Every line that contains "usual" must be located and copied from the data.

_ _ _ _ _

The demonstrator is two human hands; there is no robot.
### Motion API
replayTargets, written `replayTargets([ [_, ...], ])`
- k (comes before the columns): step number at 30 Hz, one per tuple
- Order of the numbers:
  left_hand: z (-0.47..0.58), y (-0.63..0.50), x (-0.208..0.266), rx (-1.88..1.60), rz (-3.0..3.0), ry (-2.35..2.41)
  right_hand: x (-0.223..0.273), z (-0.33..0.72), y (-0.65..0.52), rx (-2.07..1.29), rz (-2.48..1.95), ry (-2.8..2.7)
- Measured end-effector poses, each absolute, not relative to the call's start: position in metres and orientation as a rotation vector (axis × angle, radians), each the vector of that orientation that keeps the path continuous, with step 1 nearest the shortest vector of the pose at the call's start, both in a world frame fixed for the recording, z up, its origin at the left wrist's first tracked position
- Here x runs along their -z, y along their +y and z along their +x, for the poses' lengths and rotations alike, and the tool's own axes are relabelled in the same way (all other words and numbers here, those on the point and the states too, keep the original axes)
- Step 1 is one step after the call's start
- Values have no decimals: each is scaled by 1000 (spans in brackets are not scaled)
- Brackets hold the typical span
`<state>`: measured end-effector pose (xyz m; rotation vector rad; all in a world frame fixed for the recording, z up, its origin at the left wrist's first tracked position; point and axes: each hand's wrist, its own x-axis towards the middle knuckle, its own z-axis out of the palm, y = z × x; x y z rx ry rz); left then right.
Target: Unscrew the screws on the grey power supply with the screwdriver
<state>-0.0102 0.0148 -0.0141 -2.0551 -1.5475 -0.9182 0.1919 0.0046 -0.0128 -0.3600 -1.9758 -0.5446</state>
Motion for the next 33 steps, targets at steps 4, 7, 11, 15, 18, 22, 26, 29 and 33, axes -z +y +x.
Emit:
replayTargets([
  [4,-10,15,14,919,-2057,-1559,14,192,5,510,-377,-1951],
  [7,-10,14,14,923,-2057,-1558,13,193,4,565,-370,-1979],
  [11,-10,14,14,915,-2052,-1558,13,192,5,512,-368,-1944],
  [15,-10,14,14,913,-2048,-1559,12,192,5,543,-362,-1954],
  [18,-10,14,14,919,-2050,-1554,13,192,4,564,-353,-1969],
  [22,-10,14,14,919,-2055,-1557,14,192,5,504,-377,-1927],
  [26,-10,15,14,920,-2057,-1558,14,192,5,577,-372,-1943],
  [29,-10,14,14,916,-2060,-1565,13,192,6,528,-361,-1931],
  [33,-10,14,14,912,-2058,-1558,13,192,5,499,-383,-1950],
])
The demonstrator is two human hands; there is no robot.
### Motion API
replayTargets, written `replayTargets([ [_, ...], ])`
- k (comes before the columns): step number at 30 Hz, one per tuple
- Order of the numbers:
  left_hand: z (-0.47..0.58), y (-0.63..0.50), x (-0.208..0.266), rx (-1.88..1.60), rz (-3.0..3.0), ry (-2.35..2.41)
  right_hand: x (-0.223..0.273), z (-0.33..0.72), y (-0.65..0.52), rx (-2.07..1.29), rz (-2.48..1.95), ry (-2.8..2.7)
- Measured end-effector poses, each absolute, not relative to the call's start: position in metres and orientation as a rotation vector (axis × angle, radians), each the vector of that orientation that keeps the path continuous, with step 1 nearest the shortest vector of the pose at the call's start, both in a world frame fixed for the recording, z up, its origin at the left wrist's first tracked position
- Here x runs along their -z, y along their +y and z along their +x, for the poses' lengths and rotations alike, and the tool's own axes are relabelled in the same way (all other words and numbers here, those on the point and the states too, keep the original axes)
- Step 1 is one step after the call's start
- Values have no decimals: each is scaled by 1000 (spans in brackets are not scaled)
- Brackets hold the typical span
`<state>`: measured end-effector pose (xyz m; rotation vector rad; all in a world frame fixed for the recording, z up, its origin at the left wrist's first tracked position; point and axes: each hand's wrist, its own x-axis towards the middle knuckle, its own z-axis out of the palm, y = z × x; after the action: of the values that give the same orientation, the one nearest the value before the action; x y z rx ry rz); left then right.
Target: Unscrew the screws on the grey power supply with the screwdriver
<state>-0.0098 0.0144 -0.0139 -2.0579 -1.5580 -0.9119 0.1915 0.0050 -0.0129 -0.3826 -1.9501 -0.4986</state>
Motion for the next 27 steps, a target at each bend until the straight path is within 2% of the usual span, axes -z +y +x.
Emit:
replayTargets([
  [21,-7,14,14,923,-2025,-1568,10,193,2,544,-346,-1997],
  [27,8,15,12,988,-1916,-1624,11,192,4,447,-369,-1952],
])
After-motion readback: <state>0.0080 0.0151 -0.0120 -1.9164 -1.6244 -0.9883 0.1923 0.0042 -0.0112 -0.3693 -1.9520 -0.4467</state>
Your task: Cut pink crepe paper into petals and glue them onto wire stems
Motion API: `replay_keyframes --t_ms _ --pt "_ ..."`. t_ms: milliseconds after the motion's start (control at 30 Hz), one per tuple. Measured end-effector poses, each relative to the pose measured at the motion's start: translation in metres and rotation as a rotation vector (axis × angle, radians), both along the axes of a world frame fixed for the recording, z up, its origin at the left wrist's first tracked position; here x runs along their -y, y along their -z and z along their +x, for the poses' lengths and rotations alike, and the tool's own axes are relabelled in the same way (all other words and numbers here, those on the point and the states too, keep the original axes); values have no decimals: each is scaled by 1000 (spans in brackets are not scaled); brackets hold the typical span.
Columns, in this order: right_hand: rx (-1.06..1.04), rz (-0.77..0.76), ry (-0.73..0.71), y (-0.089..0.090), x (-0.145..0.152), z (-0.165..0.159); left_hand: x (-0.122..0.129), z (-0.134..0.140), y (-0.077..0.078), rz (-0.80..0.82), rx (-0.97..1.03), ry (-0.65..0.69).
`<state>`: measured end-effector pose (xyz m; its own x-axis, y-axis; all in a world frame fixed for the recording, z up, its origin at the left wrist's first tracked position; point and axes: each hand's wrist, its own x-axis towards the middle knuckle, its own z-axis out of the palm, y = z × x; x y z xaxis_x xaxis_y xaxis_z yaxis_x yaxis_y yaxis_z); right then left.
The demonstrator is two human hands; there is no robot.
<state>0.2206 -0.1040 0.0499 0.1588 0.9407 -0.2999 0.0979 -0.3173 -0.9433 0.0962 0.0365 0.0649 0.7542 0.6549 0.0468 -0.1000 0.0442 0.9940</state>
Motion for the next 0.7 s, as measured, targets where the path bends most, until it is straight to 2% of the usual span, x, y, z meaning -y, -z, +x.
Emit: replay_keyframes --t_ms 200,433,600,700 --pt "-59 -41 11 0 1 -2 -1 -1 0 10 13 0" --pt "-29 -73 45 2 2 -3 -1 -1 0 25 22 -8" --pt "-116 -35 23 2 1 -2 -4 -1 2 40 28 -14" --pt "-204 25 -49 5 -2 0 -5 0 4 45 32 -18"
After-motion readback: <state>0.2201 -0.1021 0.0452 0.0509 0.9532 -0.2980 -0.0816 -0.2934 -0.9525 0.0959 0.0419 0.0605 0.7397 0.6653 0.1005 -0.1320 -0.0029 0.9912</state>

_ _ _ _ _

▶ Task result:
Motion for the next 27 steps, a target at each bend until the straight path is within 2% of the usual span, axes -z +y +x.
Motion for the next 0.7 s, as measured, targets where the path bends most, until it is straight to 2% of the usual span, x, y, z meaning -y, -z, +x.

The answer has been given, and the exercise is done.